This was an important gig for Midlake and their fans – the first in London without former front man Tim Smith, showcasing new material from their up-coming record, Antiphon.
Yes, there was the show at Green Man a couple of months back, but this was for Midlake followers – the ones who love them, are intrigued by them, want to support them and even the ones wondering if they’re still Midlake.
The Texans open with ‘Young Bride’ and ‘We Gathered In Spring’ – two classics from the best known and best loved album, ‘The Trials of Van Occupanther’; eight years old, but as fresh as a daisy recorded and live. It’s a brilliant move by the band, showing they still have that sound that sets them apart from so many other folk rock groups, and they can rock their best tunes as well as in the old Tim days.
They’re all such proficient musicians, that there’s always a risk a Midlake gig can sound a little too similar to the records. Not here. As if to show they’re still who they always were, but also how they’re moving on into new musical territories, they merge and blend songs into one another and oomph them up a bit with new harmony arrangements, bigger percussion and more synths. It’s a subtle, yet welcome, psych twist on the old material.
“We can’t tell you how honoured we are that you came out and bought tickets so quickly”, frontman Eric Pulido says humbly, genuinely touched that there’s a sold out crowd standing before him (and that no one has shouted ‘where’s Tim?’).
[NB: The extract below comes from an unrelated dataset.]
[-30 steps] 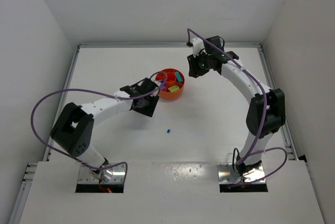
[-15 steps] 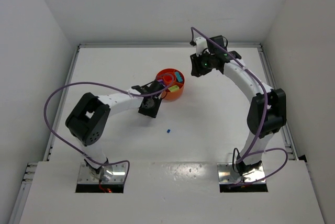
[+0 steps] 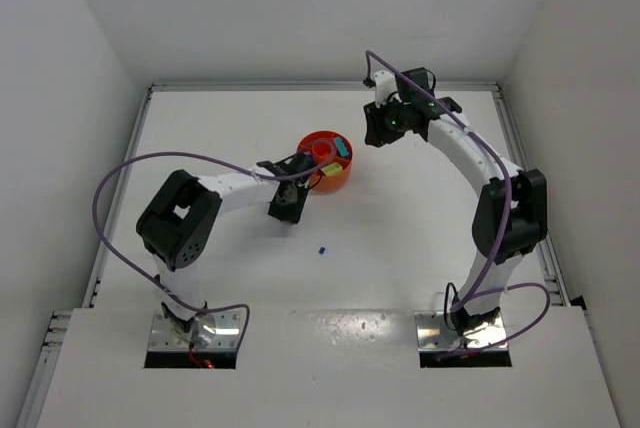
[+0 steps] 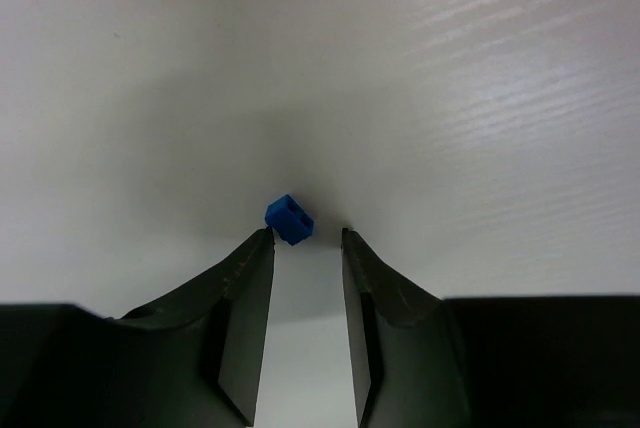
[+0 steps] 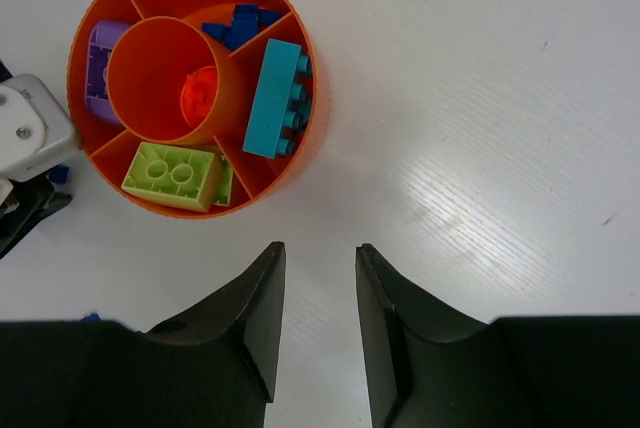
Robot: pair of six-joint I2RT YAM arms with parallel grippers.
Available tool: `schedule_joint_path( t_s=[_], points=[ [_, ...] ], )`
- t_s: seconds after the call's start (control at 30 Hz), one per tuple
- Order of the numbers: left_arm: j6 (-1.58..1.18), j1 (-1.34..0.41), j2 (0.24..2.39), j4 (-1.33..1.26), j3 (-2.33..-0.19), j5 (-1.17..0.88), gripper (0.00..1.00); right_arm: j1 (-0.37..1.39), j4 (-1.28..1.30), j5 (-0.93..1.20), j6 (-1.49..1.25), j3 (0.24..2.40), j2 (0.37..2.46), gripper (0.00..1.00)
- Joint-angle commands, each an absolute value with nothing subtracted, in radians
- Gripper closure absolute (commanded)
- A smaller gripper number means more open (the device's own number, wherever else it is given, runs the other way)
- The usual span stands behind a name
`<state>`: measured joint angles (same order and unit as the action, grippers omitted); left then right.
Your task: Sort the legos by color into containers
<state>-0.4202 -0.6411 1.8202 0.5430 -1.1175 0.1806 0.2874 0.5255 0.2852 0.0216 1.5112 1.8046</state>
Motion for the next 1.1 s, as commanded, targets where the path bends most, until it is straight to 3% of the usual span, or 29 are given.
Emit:
schedule_joint_path(
  t_s=[0.0, 0.43, 0.57, 0.77, 1.07],
  points=[
    [-0.434, -0.621, 1.852, 0.534, -1.149, 0.176, 0.61, 0.281, 0.508, 0.296, 0.008, 1.537, 1.761, 0.65],
    [-0.443, -0.548, 1.879, 0.525, -1.131, 0.196, 0.62, 0.281, 0.517, 0.314, 0.008, 1.555, 1.789, 0.65],
    [-0.425, -0.538, 1.879, 0.515, -1.121, 0.164, 0.71, 0.281, 0.526, 0.314, 0.008, 1.566, 1.798, 0.65],
    [-0.405, -0.538, 1.87, 0.505, -1.103, 0.141, 1.0, 0.281, 0.526, 0.324, 0.008, 1.575, 1.798, 0.65],
    [-0.338, -0.467, 1.68, 0.505, -1.085, 0.164, 1.0, 0.29, 0.512, 0.334, 0.018, 1.474, 1.732, 0.65]
  ],
)
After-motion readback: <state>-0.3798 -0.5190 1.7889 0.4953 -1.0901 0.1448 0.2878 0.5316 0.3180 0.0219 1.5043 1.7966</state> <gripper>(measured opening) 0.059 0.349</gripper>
This loving intro leads straight into new single ‘Antiphon’, big and bold, despite a slightly muddy sound in this echoey hall. The harmonies are huge, the percussion crashing and it all gels beautiful, giving an insight into the great new stuff to come tonight and in the future.
‘Provider’, also from the new record, is faultless and gets a huge reaction, despite being not that well known. It’s a brilliant song and really stands out as a step from old to new.
There’s a couple of tracks from ‘Courage of Others’ – the album that seems to have led to Tim’s departure and, while they sound amazing, there’s no escaping that dark veil that hangs over them. They’re all encompassing in this picturesque hall, especially with the beautiful woody flute fluttering around the melodies, but worlds away from the new songs.
There seems to be some tactical set list creation tonight – a good balance of the old and new, the crowd pleasers and the band pleasers. Following the lovely, but melancholic title track from ‘Courage of Others’ there’s ‘Kingfish Pies’ from the band’s early days when they were more synthy and Grandaddy-y. It clearly says ‘we are Midlake’ as they jump into the ethereal ‘Aurora Gone’ and ‘The Old and the Young’ – more excellent and huge sounding tracks from the new record. The drumming especially make these songs exciting and fresh.
‘Roscoe’ comes toward the end of the set, but doesn’t close it. It’s a brave move, considering it’s the favourite, but again suggests it’s not all about the oldies any more. Actually, it’s a little weak tonight, but still a blinder of a song. “That goes out to all you. You know why,”Pulido says. Weep.
The set ends with areprise of ‘Provider’ – an odd choice as a solo song when it’s not running into a big finish, but it’s still lovely, especially when the flute jumps in and the percussion crashes through the slow, meandering chorus.
Of course, it’s not the end, and the band comes back on stage for ‘Children of the Grounds’ and ‘Van Occupanther’, the first song where Tim’s vocals are missed. Closer ‘Head Home’ made up for it though, even without a giant harmony climax – huge, beautiful, Midlake.